*WHAT YOU HAVE TO DO*
Your answer should be the lines below from the one holding "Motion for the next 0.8" through the one holding "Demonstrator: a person", copied exactly and with nothing else.

Data records
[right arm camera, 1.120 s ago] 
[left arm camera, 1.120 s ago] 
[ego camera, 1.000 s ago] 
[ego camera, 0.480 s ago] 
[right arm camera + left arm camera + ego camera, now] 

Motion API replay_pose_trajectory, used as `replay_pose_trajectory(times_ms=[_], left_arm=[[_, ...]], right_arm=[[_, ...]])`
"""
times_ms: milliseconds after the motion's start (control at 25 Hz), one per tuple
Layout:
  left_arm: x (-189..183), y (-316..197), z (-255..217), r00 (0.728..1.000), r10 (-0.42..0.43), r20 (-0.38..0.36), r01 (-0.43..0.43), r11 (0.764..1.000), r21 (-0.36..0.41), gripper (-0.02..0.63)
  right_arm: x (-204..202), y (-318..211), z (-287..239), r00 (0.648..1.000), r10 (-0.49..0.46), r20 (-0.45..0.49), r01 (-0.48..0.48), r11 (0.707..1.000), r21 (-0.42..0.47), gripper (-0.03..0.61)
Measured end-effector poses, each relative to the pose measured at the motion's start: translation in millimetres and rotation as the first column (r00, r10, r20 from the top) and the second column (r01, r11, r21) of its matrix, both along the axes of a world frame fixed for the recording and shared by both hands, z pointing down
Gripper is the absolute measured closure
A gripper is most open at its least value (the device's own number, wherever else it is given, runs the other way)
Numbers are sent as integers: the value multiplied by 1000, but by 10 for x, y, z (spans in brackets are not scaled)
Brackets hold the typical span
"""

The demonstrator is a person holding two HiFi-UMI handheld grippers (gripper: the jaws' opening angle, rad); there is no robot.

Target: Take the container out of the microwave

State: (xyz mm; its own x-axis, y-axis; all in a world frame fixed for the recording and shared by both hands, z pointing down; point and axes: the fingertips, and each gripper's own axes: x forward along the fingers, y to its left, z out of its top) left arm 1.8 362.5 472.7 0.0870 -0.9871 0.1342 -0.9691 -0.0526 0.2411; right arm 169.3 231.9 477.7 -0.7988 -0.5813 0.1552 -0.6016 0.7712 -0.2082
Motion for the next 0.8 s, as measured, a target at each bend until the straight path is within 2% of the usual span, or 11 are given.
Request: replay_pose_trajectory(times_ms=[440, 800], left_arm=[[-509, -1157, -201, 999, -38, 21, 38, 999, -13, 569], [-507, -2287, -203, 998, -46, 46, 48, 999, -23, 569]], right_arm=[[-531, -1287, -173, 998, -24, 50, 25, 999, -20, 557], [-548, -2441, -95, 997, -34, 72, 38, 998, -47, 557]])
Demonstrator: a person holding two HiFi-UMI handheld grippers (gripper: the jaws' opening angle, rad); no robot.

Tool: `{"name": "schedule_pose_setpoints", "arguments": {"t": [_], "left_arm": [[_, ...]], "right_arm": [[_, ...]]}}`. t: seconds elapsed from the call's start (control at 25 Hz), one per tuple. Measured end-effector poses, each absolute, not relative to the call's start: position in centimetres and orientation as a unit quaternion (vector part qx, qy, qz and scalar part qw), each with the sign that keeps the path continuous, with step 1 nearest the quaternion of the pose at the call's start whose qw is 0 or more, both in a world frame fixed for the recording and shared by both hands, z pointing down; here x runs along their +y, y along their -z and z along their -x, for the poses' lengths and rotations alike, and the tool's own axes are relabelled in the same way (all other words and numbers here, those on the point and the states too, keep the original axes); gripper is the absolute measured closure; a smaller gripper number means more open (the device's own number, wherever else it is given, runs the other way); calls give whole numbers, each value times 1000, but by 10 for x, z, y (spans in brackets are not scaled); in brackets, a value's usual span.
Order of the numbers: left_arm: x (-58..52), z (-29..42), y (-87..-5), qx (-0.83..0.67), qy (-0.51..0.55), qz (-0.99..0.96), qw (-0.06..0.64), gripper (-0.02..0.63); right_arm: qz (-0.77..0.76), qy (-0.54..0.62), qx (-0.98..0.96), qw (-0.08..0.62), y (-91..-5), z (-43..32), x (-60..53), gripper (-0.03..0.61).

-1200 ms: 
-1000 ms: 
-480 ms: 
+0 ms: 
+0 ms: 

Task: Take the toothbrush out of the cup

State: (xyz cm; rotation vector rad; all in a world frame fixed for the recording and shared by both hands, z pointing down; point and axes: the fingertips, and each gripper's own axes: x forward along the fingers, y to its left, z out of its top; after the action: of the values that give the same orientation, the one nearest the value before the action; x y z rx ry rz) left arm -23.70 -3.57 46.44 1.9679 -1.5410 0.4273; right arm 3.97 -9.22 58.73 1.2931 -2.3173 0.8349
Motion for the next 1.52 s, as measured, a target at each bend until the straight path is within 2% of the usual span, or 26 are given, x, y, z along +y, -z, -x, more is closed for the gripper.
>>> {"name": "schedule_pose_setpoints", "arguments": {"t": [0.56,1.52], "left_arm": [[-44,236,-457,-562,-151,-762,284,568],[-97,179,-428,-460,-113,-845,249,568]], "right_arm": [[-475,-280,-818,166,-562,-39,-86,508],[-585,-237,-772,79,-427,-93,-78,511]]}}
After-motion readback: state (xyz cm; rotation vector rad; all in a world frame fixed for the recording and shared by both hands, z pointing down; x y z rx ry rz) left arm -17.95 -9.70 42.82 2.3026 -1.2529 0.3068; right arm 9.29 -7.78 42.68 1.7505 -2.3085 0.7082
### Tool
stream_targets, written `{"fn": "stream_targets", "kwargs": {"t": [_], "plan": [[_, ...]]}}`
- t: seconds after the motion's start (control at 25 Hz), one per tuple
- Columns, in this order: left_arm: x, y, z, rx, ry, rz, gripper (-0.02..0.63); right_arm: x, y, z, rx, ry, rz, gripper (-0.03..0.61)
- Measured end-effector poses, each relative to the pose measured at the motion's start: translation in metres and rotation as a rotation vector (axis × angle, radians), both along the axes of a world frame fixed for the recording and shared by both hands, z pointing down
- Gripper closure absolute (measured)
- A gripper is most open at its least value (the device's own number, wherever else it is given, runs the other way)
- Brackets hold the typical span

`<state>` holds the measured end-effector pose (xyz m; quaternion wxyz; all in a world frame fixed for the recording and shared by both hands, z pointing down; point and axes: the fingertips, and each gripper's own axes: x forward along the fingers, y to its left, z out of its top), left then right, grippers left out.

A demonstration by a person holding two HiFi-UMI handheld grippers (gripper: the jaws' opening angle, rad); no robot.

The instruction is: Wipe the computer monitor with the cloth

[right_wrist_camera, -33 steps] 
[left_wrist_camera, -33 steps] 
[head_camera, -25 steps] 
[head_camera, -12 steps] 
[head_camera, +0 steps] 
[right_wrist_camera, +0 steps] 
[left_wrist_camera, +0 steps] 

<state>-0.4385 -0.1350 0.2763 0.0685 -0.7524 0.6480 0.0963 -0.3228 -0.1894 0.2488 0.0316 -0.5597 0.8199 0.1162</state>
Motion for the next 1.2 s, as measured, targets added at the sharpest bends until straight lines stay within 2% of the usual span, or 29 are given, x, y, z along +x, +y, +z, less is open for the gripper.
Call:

*OUTPUT BELOW*
Motion for the next 0.8 s, as measured, a target at each bend until the straight path is within 2% of the usual span, or 11 are given.
Request: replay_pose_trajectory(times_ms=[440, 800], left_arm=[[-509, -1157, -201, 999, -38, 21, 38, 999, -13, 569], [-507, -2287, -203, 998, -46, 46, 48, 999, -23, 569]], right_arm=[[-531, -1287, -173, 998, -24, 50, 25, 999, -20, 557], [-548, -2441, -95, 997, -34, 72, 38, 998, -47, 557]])
Demonstrator: a person holding two HiFi-UMI handheld grippers (gripper: the jaws' opening angle, rad); no robot.

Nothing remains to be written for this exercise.